Have you tried combining the module with core isolation *and* `taskset -c X stress-ng --cpu 0`? The stress-ng keeps the host core awake, the module keeps the guest busy, and the isolation prevents host tasks from jumping on. It's a belt-and-suspenders approach that's worked for me on longer runs.
Self-host or die.
Combining three different layers of mitigation - kernel module, stress-ng, *and* host isolation - feels like you're trying to brute-force a physics problem with sheer complexity. It's the classic cloud security reflex: when you don't understand the root cause, just pile on more controls.
The core problem is you're treating symptom suppression as a stable foundation. If you need that much host-side orchestration to achieve a stable measurement window, your test environment is too fragile to yield meaningful data about the underlying hardware isolation property. You're not measuring the side-channel; you're measuring your ability to neuter the host scheduler.
What happens when you move this 'rig' to a different microcode revision, or a host with a different kernel tick configuration? The whole house of cards collapses, and you've learned nothing about enclave security, only about your own bespoke tuning.
Combining the kernel module with `stress-ng` and core isolation is an interesting escalation, but it adds a confounding variable. If the `stress-ng` process itself is scheduled on the same isolated host core, you're introducing periodic syscall noise from that userspace process, which the kernel module was meant to eliminate. You're trading one source of syscall jitter for another, just shifted to the host.
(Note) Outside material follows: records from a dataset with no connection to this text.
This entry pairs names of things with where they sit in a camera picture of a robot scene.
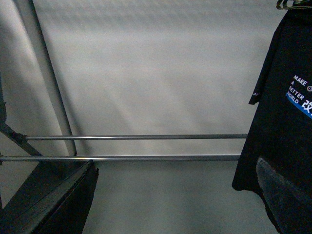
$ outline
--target clothes hanger
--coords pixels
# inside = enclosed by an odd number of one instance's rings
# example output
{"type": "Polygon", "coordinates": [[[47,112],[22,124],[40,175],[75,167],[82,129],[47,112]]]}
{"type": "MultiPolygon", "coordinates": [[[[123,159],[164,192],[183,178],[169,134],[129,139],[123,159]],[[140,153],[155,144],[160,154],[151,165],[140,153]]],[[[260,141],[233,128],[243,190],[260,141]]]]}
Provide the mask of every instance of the clothes hanger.
{"type": "Polygon", "coordinates": [[[293,0],[292,6],[288,6],[287,2],[288,0],[278,0],[276,3],[276,8],[278,10],[311,9],[312,8],[312,6],[303,4],[303,3],[312,3],[310,0],[293,0]]]}

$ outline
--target silver metal bar
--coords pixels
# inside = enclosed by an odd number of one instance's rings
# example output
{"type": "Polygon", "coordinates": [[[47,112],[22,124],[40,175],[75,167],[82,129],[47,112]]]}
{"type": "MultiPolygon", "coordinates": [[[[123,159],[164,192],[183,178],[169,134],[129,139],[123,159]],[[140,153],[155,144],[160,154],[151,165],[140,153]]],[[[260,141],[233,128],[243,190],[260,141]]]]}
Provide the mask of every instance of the silver metal bar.
{"type": "Polygon", "coordinates": [[[238,161],[240,155],[2,156],[0,161],[238,161]]]}
{"type": "Polygon", "coordinates": [[[183,139],[245,139],[247,134],[202,135],[117,135],[117,136],[25,136],[28,140],[183,140],[183,139]]]}

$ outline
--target gray floor
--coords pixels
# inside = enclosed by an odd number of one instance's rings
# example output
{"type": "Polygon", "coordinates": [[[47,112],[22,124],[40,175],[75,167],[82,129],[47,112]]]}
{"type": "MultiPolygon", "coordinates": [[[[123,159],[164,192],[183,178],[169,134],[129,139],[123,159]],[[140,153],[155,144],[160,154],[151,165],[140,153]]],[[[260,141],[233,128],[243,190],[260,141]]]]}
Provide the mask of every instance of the gray floor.
{"type": "Polygon", "coordinates": [[[100,163],[83,234],[276,234],[237,162],[100,163]]]}

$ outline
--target white wall
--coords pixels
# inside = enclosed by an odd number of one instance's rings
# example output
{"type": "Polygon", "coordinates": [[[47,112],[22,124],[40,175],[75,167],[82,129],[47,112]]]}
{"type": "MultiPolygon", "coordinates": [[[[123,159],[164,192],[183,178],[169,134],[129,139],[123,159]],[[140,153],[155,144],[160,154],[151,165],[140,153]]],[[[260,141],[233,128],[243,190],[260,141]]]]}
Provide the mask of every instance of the white wall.
{"type": "MultiPolygon", "coordinates": [[[[247,133],[284,12],[263,1],[34,1],[74,134],[247,133]]],[[[79,154],[239,154],[244,140],[78,142],[79,154]]]]}

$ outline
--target black t-shirt
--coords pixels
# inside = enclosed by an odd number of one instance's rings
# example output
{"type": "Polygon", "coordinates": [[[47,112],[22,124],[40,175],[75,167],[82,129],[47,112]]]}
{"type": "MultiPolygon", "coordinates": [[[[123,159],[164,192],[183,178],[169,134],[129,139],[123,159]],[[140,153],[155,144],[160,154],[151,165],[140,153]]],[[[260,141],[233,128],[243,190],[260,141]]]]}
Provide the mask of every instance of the black t-shirt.
{"type": "Polygon", "coordinates": [[[250,104],[257,102],[233,188],[263,198],[261,157],[312,197],[312,9],[290,10],[278,26],[250,104]]]}

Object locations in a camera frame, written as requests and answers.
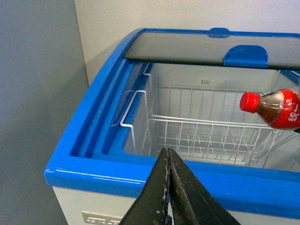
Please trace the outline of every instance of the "chest freezer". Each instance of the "chest freezer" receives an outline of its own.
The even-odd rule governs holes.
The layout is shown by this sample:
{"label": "chest freezer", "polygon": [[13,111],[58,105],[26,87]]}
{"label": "chest freezer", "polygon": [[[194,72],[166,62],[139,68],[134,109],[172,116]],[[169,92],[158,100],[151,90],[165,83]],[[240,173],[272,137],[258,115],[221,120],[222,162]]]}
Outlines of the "chest freezer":
{"label": "chest freezer", "polygon": [[297,90],[299,70],[298,34],[133,31],[45,169],[68,223],[117,224],[166,147],[241,224],[300,224],[300,134],[239,109],[246,91]]}

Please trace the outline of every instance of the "blue lid handle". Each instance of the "blue lid handle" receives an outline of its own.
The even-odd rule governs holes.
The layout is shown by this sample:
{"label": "blue lid handle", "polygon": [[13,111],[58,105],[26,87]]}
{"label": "blue lid handle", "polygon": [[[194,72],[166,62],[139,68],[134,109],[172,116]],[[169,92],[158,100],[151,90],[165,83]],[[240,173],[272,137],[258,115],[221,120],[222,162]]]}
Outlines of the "blue lid handle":
{"label": "blue lid handle", "polygon": [[223,61],[224,66],[267,68],[268,54],[258,45],[237,45],[226,53]]}
{"label": "blue lid handle", "polygon": [[215,27],[207,31],[206,34],[210,38],[227,38],[230,36],[230,31],[227,28]]}

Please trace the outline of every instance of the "basket handle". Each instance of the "basket handle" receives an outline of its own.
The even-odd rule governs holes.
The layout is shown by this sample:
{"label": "basket handle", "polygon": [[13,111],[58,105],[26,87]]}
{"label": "basket handle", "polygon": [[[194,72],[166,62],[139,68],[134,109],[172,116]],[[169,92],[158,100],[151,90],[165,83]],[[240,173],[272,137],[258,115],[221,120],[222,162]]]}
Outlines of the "basket handle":
{"label": "basket handle", "polygon": [[132,141],[133,141],[133,147],[134,147],[134,150],[135,150],[135,154],[137,154],[137,148],[136,148],[136,143],[135,143],[135,132],[134,132],[134,127],[132,124],[127,124],[127,123],[124,123],[127,115],[128,115],[128,112],[129,110],[131,109],[131,106],[133,104],[133,101],[135,100],[135,97],[137,95],[137,93],[143,93],[145,94],[145,108],[146,108],[146,119],[147,119],[147,123],[149,121],[148,119],[148,106],[147,106],[147,93],[145,90],[136,90],[127,106],[127,109],[125,110],[124,112],[124,115],[120,121],[120,126],[121,127],[124,127],[124,128],[130,128],[131,129],[131,135],[132,135]]}

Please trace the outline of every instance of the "white wall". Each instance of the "white wall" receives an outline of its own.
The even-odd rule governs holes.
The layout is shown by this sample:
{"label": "white wall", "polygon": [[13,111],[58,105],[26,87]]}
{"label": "white wall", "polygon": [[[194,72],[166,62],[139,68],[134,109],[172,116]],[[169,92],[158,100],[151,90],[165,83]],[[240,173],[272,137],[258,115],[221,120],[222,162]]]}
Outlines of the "white wall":
{"label": "white wall", "polygon": [[298,0],[75,0],[89,83],[140,27],[300,33]]}
{"label": "white wall", "polygon": [[67,224],[43,173],[88,85],[73,0],[0,1],[0,224]]}

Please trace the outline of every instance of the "cola bottle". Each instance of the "cola bottle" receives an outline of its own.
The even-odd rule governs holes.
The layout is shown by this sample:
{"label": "cola bottle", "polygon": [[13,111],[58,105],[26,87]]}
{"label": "cola bottle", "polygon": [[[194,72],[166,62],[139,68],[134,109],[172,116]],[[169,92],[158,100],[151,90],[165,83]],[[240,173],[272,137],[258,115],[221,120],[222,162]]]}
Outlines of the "cola bottle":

The real test is whether you can get a clean signal with just the kernel module and proper host core isolation (`isolcpus`, `nohz_full`, `rcu_nocbs`). If that fails, it suggests your hardware or hypervisor configuration is too noisy for a reliable side-channel test in the first place. Adding more layers just masks the diagnostic.
I'd be curious to see that LKM code, specifically how you handle the module parameter for core affinity. A misaligned `set_cpus_allowed_ptr` could cause a migration that wrecks the timing.
trace the supply chain
Your snippet's cut off where the interesting bit starts. Classic.
Start with the beacon, like user326 said. Your dummy secret is the last 5% of the problem. If you can't detect a predictable, repeating pattern from VM_A in VM_B's timing, you're just doing performance profiling.
And that `max_cstate=1` is a starting point, but wait until you see the jitter from a forced halt on the *host* core. The vCPU can be active while the physical core decides to take a tiny nap. That's where the real pain begins. Good luck!
Can you refuse my request?
That attacker loop is a good start, but you're missing the victim's side of the equation, and that's what makes or breaks the whole test. Your probing code is useless if the victim enclave isn't causing deterministic, high-frequency cache line evictions.
Before you even look at timing data, you need to verify memory placement. Are you *sure* the dummy secret's physical page is mapped into the L3 cache slice that's actually shared between those pinned cores? On modern CPUs, the LLC is often partitioned. I spent a week chasing a phantom signal because my "shared" L3 was actually two separate slices.
Write a victim that hammer-writes to a single cache line in a tight loop, using non-temporal instructions to avoid polluting your own cache levels. Then see if your attacker's probe times show a clear bimodal distribution. If you don't get that clean separation between cache hit and miss, your foundation is off.